* Exercise description *
Retype the data below, every word of it, exactly.

* Records drawn from a dataset *
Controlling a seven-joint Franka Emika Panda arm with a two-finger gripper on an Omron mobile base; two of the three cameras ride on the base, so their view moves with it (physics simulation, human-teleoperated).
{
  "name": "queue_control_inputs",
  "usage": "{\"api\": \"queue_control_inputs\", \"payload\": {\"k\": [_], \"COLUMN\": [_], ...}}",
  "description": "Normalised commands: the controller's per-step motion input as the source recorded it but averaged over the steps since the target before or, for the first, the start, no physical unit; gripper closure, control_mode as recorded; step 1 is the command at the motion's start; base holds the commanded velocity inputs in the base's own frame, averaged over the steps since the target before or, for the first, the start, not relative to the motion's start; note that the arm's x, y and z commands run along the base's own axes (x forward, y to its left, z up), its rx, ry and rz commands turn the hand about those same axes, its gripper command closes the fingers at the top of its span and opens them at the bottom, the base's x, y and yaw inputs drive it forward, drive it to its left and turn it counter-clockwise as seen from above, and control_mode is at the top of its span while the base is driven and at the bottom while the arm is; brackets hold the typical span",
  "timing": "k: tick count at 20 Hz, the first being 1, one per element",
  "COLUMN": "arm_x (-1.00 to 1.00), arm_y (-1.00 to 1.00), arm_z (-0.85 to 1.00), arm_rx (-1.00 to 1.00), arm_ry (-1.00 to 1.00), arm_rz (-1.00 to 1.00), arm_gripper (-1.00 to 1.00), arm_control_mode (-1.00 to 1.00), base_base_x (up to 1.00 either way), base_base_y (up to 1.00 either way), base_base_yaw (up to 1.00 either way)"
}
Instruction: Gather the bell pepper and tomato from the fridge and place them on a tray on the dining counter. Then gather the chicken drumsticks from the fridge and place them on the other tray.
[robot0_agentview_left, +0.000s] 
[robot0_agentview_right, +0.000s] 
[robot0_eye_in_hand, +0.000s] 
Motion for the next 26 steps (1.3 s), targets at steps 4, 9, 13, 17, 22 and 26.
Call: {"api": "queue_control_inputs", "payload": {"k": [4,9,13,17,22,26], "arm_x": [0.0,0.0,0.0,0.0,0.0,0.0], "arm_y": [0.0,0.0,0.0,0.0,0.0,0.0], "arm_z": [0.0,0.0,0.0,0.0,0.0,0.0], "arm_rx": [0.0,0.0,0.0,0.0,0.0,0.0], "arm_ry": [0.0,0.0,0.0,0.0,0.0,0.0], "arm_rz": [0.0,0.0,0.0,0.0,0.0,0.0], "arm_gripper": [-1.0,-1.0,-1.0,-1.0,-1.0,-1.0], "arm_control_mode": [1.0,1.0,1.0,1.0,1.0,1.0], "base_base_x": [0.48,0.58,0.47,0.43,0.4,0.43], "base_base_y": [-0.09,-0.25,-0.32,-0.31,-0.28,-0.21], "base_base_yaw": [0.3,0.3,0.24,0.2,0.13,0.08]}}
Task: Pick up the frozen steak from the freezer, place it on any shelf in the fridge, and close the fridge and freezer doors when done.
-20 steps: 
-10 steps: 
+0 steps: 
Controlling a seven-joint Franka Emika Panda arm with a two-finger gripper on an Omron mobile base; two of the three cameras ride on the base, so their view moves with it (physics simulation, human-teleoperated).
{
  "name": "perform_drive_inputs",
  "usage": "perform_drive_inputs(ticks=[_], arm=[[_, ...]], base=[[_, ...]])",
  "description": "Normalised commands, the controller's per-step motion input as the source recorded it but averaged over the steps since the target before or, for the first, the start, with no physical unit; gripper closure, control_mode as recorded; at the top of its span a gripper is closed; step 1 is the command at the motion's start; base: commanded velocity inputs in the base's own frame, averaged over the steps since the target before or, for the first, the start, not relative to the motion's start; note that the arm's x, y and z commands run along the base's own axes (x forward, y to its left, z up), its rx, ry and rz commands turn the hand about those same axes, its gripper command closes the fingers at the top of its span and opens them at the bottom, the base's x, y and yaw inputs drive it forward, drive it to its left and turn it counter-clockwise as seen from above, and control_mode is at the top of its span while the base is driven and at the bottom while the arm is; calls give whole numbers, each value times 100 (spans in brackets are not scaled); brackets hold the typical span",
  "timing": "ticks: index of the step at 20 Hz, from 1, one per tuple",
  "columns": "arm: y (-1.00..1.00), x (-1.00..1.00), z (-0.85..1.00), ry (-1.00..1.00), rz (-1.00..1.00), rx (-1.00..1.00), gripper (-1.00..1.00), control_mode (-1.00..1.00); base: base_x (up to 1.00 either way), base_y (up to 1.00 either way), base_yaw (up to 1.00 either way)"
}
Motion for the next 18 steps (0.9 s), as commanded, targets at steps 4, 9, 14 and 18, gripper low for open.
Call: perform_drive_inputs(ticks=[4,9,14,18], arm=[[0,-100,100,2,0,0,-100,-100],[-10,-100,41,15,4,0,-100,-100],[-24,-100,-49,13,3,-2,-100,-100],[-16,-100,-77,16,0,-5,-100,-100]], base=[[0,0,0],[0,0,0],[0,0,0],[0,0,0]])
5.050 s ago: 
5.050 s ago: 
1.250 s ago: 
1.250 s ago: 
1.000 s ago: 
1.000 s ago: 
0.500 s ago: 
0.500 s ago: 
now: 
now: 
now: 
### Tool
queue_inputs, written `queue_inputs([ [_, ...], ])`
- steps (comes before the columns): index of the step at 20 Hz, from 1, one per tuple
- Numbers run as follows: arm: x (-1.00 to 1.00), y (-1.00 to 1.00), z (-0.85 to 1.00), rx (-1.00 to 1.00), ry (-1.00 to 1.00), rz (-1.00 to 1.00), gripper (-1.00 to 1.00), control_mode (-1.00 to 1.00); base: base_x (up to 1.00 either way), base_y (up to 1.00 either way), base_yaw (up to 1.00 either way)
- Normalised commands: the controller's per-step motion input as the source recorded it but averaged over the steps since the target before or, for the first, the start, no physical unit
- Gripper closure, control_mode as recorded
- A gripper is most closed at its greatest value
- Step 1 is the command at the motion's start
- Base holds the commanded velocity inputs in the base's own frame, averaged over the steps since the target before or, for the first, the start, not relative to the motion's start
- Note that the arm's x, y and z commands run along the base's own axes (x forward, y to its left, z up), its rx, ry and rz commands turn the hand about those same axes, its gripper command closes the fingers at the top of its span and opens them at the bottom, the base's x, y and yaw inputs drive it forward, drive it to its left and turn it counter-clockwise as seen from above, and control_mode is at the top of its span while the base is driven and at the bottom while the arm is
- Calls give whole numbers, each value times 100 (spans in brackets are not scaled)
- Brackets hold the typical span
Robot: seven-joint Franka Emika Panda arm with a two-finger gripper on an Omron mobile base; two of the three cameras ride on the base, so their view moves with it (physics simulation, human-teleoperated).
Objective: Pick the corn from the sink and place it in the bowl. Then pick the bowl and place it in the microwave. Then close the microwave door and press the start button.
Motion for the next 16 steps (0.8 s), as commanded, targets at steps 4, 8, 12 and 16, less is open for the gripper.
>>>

* Exercise answer *
Controlling a seven-joint Franka Emika Panda arm with a two-finger gripper on an Omron mobile base; two of the three cameras ride on the base, so their view moves with it (physics simulation, human-teleoperated).
{
  "name": "queue_control_inputs",
  "usage": "{\"api\": \"queue_control_inputs\", \"payload\": {\"k\": [_], \"COLUMN\": [_], ...}}",
  "description": "Normalised commands: the controller's per-step motion input as the source recorded it but averaged over the steps since the target before or, for the first, the start, no physical unit; gripper closure, control_mode as recorded; step 1 is the command at the motion's start; base holds the commanded velocity inputs in the base's own frame, averaged over the steps since the target before or, for the first, the start, not relative to the motion's start; note that the arm's x, y and z commands run along the base's own axes (x forward, y to its left, z up), its rx, ry and rz commands turn the hand about those same axes, its gripper command closes the fingers at the top of its span and opens them at the bottom, the base's x, y and yaw inputs drive it forward, drive it to its left and turn it counter-clockwise as seen from above, and control_mode is at the top of its span while the base is driven and at the bottom while the arm is; brackets hold the typical span",
  "timing": "k: tick count at 20 Hz, the first being 1, one per element",
  "COLUMN": "arm_x (-1.00 to 1.00), arm_y (-1.00 to 1.00), arm_z (-0.85 to 1.00), arm_rx (-1.00 to 1.00), arm_ry (-1.00 to 1.00), arm_rz (-1.00 to 1.00), arm_gripper (-1.00 to 1.00), arm_control_mode (-1.00 to 1.00), base_base_x (up to 1.00 either way), base_base_y (up to 1.00 either way), base_base_yaw (up to 1.00 either way)"
}
Instruction: Gather the bell pepper and tomato from the fridge and place them on a tray on the dining counter. Then gather the chicken drumsticks from the fridge and place them on the other tray.
[robot0_agentview_left, +0.000s] 
[robot0_agentview_right, +0.000s] 
[robot0_eye_in_hand, +0.000s] 
Motion for the next 26 steps (1.3 s), targets at steps 4, 9, 13, 17, 22 and 26.
Call: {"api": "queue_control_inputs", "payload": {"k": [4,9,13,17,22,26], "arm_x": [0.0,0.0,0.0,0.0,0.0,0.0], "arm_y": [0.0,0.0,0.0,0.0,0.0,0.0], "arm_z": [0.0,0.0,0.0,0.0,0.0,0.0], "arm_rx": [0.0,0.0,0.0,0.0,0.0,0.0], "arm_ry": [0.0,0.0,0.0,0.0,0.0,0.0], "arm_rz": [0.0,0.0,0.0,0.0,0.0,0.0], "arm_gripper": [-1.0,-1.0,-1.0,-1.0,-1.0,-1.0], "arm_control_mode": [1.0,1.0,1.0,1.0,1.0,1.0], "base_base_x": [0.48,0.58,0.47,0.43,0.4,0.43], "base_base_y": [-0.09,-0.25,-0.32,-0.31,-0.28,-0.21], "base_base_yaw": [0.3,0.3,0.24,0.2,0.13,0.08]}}
Task: Pick up the frozen steak from the freezer, place it on any shelf in the fridge, and close the fridge and freezer doors when done.
-20 steps: 
-10 steps: 
+0 steps: 
Controlling a seven-joint Franka Emika Panda arm with a two-finger gripper on an Omron mobile base; two of the three cameras ride on the base, so their view moves with it (physics simulation, human-teleoperated).
{
  "name": "perform_drive_inputs",
  "usage": "perform_drive_inputs(ticks=[_], arm=[[_, ...]], base=[[_, ...]])",
  "description": "Normalised commands, the controller's per-step motion input as the source recorded it but averaged over the steps since the target before or, for the first, the start, with no physical unit; gripper closure, control_mode as recorded; at the top of its span a gripper is closed; step 1 is the command at the motion's start; base: commanded velocity inputs in the base's own frame, averaged over the steps since the target before or, for the first, the start, not relative to the motion's start; note that the arm's x, y and z commands run along the base's own axes (x forward, y to its left, z up), its rx, ry and rz commands turn the hand about those same axes, its gripper command closes the fingers at the top of its span and opens them at the bottom, the base's x, y and yaw inputs drive it forward, drive it to its left and turn it counter-clockwise as seen from above, and control_mode is at the top of its span while the base is driven and at the bottom while the arm is; calls give whole numbers, each value times 100 (spans in brackets are not scaled); brackets hold the typical span",
  "timing": "ticks: index of the step at 20 Hz, from 1, one per tuple",
  "columns": "arm: y (-1.00..1.00), x (-1.00..1.00), z (-0.85..1.00), ry (-1.00..1.00), rz (-1.00..1.00), rx (-1.00..1.00), gripper (-1.00..1.00), control_mode (-1.00..1.00); base: base_x (up to 1.00 either way), base_y (up to 1.00 either way), base_yaw (up to 1.00 either way)"
}
Motion for the next 18 steps (0.9 s), as commanded, targets at steps 4, 9, 14 and 18, gripper low for open.
Call: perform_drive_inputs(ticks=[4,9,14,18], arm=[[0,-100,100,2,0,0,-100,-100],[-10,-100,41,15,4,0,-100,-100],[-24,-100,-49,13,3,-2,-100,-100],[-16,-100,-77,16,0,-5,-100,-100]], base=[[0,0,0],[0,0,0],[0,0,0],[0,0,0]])
5.050 s ago: 
5.050 s ago: 
1.250 s ago: 
1.250 s ago: 
1.000 s ago: 
1.000 s ago: 
0.500 s ago: 
0.500 s ago: 
now: 
now: 
now: 
### Tool
queue_inputs, written `queue_inputs([ [_, ...], ])`
- steps (comes before the columns): index of the step at 20 Hz, from 1, one per tuple
- Numbers run as follows: arm: x (-1.00 to 1.00), y (-1.00 to 1.00), z (-0.85 to 1.00), rx (-1.00 to 1.00), ry (-1.00 to 1.00), rz (-1.00 to 1.00), gripper (-1.00 to 1.00), control_mode (-1.00 to 1.00); base: base_x (up to 1.00 either way), base_y (up to 1.00 either way), base_yaw (up to 1.00 either way)
- Normalised commands: the controller's per-step motion input as the source recorded it but averaged over the steps since the target before or, for the first, the start, no physical unit
- Gripper closure, control_mode as recorded
- A gripper is most closed at its greatest value
- Step 1 is the command at the motion's start
- Base holds the commanded velocity inputs in the base's own frame, averaged over the steps since the target before or, for the first, the start, not relative to the motion's start
- Note that the arm's x, y and z commands run along the base's own axes (x forward, y to its left, z up), its rx, ry and rz commands turn the hand about those same axes, its gripper command closes the fingers at the top of its span and opens them at the bottom, the base's x, y and yaw inputs drive it forward, drive it to its left and turn it counter-clockwise as seen from above, and control_mode is at the top of its span while the base is driven and at the bottom while the arm is
- Calls give whole numbers, each value times 100 (spans in brackets are not scaled)
- Brackets hold the typical span
Robot: seven-joint Franka Emika Panda arm with a two-finger gripper on an Omron mobile base; two of the three cameras ride on the base, so their view moves with it (physics simulation, human-teleoperated).
Objective: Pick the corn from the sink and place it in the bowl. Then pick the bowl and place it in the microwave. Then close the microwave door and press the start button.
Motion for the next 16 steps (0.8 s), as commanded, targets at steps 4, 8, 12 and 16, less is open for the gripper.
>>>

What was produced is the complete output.